Executive Summary
The FDP is demanding additional austerity measures this week under the title "Not like this, dear Federal Council," despite the Federal Council reducing its austerity package due to surging tax revenues (almost 2 billion francs additional from pharmaceutical proceeds). Party leader Benjamin Mühlemann contradicts his own finance minister Karin Keller-Sutter on how 2 billion francs annually for military modernization should be financed – the Federal Council proposes a 0.5 percentage point value-added tax increase, which the FDP rejects and presents alternative financing plans, including shifting costs to cantons and controversial financing circumventing the debt brake.
Persons
- Benjamin Mühlemann (FDP Co-President; leading confrontational line)
- Karin Keller-Sutter (Federal Councillor, Finance Minister; contrasts with party position)
Topics
- Federal financial budget and fiscal discipline
- Value-added tax increase for military modernization
- Debt brake regulations
- Pharmaceutical profit taxation and conflicts of interest
- Development cooperation versus security prioritization
Clarus Lead
The FDP is breaking with its finance minister over the question of who pays for military modernization. While the Federal Council wants to modestly increase the value-added tax, the party demands reallocation from cantons and hints at flexible interpretation of the debt brake – a taboo breach that even the conservative NZZ criticizes. At the same time, the FDP claims consistency on spending cuts, although it has acted selectively on cost reductions in parliament. The political credibility of the demand "lower taxes, more armament" is thereby tarnished.
Detailed Summary
Federal Budget and Austerity Paradigm
The Federal Council responded to additional 2 billion francs in tax revenues (primarily from pharmaceutical profit taxes) by deciding to reduce its planned austerity package. Mühlemann argues that these revenues show not a "revenue problem" but a spending problem in the federal budget. In doing so, he inverts the logic: rising revenues with reduced pressure to cut are a revenue-side issue, not an expenditure-side issue. The FDP insists that spending cuts must continue "in anticipation" – regardless of economic relief. In parliament, however, the party proved selective: it blocked certain cuts (agriculture, education, culture) but accepted over 200 million francs in savings elsewhere. Mühlemann attempts to reframe this as "willingness to compromise"; in reality, it demonstrates a lack of ideological perseverance.

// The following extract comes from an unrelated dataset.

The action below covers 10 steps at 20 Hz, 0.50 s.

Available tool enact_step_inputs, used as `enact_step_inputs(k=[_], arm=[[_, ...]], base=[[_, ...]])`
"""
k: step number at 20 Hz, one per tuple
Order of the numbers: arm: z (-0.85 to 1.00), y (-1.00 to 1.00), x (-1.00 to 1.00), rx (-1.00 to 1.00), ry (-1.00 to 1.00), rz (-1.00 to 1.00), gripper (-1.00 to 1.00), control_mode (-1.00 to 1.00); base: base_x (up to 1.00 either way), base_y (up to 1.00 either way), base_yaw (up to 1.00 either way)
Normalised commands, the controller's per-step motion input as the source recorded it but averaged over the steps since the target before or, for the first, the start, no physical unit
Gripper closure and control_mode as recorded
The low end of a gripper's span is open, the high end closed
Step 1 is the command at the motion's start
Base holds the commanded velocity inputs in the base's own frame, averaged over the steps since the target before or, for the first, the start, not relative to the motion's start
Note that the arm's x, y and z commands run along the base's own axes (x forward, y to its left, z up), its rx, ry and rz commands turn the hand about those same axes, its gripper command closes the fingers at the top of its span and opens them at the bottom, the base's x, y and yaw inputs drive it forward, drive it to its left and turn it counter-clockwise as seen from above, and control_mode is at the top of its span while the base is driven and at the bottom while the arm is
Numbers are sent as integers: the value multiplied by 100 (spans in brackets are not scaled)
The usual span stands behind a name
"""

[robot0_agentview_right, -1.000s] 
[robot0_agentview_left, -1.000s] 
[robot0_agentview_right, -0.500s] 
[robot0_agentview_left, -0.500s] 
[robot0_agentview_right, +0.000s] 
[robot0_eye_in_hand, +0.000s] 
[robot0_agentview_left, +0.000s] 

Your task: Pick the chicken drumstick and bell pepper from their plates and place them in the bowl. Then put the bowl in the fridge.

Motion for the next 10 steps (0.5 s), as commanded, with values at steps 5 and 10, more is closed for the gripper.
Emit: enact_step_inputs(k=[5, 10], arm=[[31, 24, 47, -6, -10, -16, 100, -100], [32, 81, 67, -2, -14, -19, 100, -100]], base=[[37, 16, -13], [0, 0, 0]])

Military Modernization and Financing Methods
The central confrontation revolves around 2 billion francs annually for military modernization. The Federal Council proposes a 0.5 percentage point value-added tax increase (equivalent to about 50 cents on a 100-franc restaurant bill). Mühlemann categorically rejects this, points to public opinion polls against tax increases, and demands that politicians must "set different priorities in the budget." The FDP presents three alternatives:
Redistribution to canton costs: Cantons receive fewer federal tax revenues. Mühlemann explains this as a "discussion basis," though cantons must protect critical infrastructure and this solution effectively functions as a competency shift without additional financing.

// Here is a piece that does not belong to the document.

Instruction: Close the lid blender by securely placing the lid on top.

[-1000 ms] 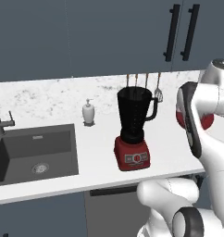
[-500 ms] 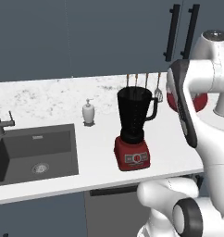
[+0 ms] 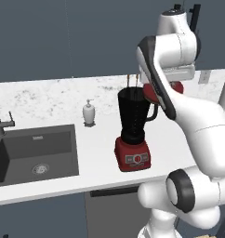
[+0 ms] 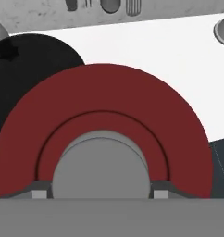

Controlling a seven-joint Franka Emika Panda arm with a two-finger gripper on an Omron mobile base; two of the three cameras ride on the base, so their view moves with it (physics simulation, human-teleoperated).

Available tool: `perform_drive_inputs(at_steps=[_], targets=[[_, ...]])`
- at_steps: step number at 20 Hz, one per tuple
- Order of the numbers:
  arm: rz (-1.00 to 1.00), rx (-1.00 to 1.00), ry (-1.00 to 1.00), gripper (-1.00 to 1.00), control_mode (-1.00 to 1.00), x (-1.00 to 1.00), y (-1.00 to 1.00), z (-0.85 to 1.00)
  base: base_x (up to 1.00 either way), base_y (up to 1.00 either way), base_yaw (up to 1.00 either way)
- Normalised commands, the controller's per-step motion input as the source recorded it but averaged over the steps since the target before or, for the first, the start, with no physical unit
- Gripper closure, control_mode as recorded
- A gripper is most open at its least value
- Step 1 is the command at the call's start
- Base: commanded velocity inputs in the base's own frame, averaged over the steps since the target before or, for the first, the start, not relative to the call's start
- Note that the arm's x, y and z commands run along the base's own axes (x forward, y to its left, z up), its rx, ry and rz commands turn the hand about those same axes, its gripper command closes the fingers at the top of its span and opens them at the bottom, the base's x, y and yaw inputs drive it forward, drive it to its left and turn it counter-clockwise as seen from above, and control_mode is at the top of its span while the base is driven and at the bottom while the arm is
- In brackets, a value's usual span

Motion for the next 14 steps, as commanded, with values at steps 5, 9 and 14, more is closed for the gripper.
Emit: perform_drive_inputs(at_steps=[5,9,14], targets=[[0.0,0.03,0.1,1.0,-1.0,0.53,0.35,-0.04,0.0,0.0,0.0],[0.0,0.06,0.02,1.0,-1.0,0.42,0.02,-0.31,0.0,0.0,0.0],[0.0,0.02,0.0,1.0,-1.0,0.34,0.09,-0.48,0.0,0.0,0.0]])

Drone financing via debt brake: The FDP proposes financing approximately 12,000 defense drones and additional systems through "extraordinary circumstances" using the debt brake exception rule. This is an explicit taboo breach: Mühlemann acknowledges that even the finance minister regards these criteria (unforeseen, uncontrollable) as not met – the Ukraine conflict is known and foreseeable. Nevertheless, he claims that the technological innovation in drones could qualify as an "extraordinary circumstance." The NZZ and conservative voices speak of "recklessness."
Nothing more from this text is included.